Full house tonight at the Clinton School for a panel discussion featuring "Devil's Knot" author Mara Leveritt and the West Memphis Three's Jason Baldwin, sponsored by the Arkansas Times. On the agenda: a discussion of Leveritt's recent cover story, which makes the case for putting cameras in every courtroom in Arkansas to document proceedings. Times editor Lindsey Millar served as moderator for the event.
Lots more details about tonight's event — and a Kleenex-worthy surprise ending — on the jump...
Both Baldwin and Leveritt discussed how much Baldwin, Jessie Misskelley and Damien Echols owe to what Leveritt called the "extraordinary, miraculous" circumstances by which the cameras of HBO filmmakers Joe Berlinger and Bruce Sinofsky were in the courtroom during the trials that convicted the three men. That footage was eventually used in the landmark documentary "Paradise Lost: The Child Murders at Robin Hood Hills,"which spawned a worldwide groundswell of support. Baldwin, who called Sinofsky, Berlinger and Leveritt "heroes," said that if the trials hadn't been recorded, there would have been no movement to free the West Memphis Three, Echols would have been executed, and he and Misskelley would have eventually died in prison "and found ourselves in the prison cemetery."
Leveritt said that with Sir Peter Jackson's new documentary about the WM3 case, "West of Memphis,"about to go into wide release at Christmas, and the film based on her book "Devil's Knot" being released next year, Arkansas is "in for another black eye."

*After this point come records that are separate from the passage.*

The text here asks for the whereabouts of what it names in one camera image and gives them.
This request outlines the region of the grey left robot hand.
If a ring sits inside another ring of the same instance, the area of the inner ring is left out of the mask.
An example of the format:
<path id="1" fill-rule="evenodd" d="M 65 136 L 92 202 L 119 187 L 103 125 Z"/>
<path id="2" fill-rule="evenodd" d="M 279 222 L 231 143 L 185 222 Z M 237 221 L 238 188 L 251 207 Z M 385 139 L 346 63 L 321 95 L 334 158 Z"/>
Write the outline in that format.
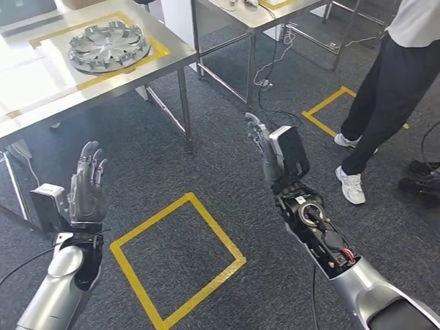
<path id="1" fill-rule="evenodd" d="M 71 221 L 100 223 L 106 218 L 107 203 L 101 181 L 107 159 L 102 154 L 97 141 L 87 142 L 81 151 L 67 196 Z"/>

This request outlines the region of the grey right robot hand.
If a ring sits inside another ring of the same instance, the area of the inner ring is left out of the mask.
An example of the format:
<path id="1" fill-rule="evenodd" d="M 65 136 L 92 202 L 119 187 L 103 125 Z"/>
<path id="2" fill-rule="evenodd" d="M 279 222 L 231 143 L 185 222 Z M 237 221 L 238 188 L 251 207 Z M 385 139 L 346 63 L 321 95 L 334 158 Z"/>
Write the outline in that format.
<path id="1" fill-rule="evenodd" d="M 282 176 L 282 167 L 269 139 L 271 132 L 252 113 L 246 112 L 245 118 L 251 129 L 248 136 L 257 146 L 261 155 L 266 181 L 271 185 L 278 181 Z"/>

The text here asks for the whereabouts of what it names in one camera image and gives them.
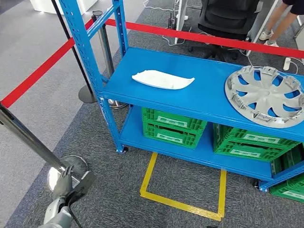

"I think it's going to be: wham, wham, wham for the state of Arkansas, and we don't need it," she said. Leveritt said the state could lessen the blow by exonerating the three men and launching a new investigation into the murders, by putting cameras in the courtrooms to make sure all trials can be given proper scrutiny, and by asking judicial candidates in the future how they feel about cameras in court. "This is an opportunity for us to take the lead and show the nation we've learned something from this," Leveritt said.
Baldwin recalled for the crowd the first time he ever saw "Paradise Lost," saying that soon after the documentary aired on HBO in 1996, he was awakened at 2:30 a.m. one morning by an inmate from another barracks, who asked Baldwin if he trusted him. "Please don't let this be some kind of escape thing," Baldwin recalled thinking. "I don't want to get shot."
Baldwin said he was taken to a visitation room, where a TV and VCR had been set up. He was given a Mountain Dew, and then the film began to play. Baldwin said he hadn't know what the film was until that moment.
"It was very difficult to watch," Baldwin said. "To see my family, and the victims' families... to see myself not even knowing what's going to happen." Baldwin said that when the film was over, a friend who watched the film with him jumped up and punched him in the shoulder. "He said, 'J.B.! You're going home!'" Baldwin recalled. "Many, many years later, here I am."
Asked if he ever became jaded while waiting to be freed, Baldwin said he hadn't. "My spirit was always soaring, even though my body was going through hard times... there was no room for being jaded." Still, Baldwin briefly recalled the early days of his life in prison, when everyone thought of him as a triple child murderer instead of an innocent man. The inmates were all waiting on him, he said, resulting in "broken bones." But many eventually came to believe he was wrongfully convicted. "The day I got there," he said, "it was all curses and 'wish you were dead' and spitting and beatings." By the time he left, he said, it was all hugs and tears.
Baldwin said that he's focusing on his school work, and a new non-profit, Proclaim Justice, that works for exoneration for the wrongfully convicted. "There's a phrase that goes around. People say: 'Things happen for a reason,'" Baldwin said. "I believe that. But I also believe you can choose the reason."
Baldwin will speak before the Arkansas Bar Association at the Clinton School tomorrow at noon.
If you're interested, you can read most of the Arkansas Times' original coverage of the West Memphis Three case — including Bob Lancaster's 1994 cover story about the trials, which was the first reporting to ever cast doubt on whether the prosecutions were sound — at this link
UPDATE: This heartwarming bit of color, reported by Times' photographer Brian Chilson after the reporter had dashed away to go post:
After the talk, a crowd gathered around Jason, taking pictures, asking questions, taking more pictures, mostly trying to connect to him somehow. A man in a wide-brimmed hat stood patiently in the back, inching forward, waiting his turn. As he approached Jason, he whispered something to Jason's girlfriend, then turned to a beaming Jason, who stared incredulously back and exclaimed "DAD?!" as Charles Baldwin threw his arms around Jason and picked up the son he has not seen since the day of his release from prison that now long-ago August 11, 2011 in Jonesboro.
He set him back down as Jason held on and stared almost disbelieving before his father told him he loved him, then slowly parted ways. Jason looked on, fighting back a tear as he scratched his head and smiled.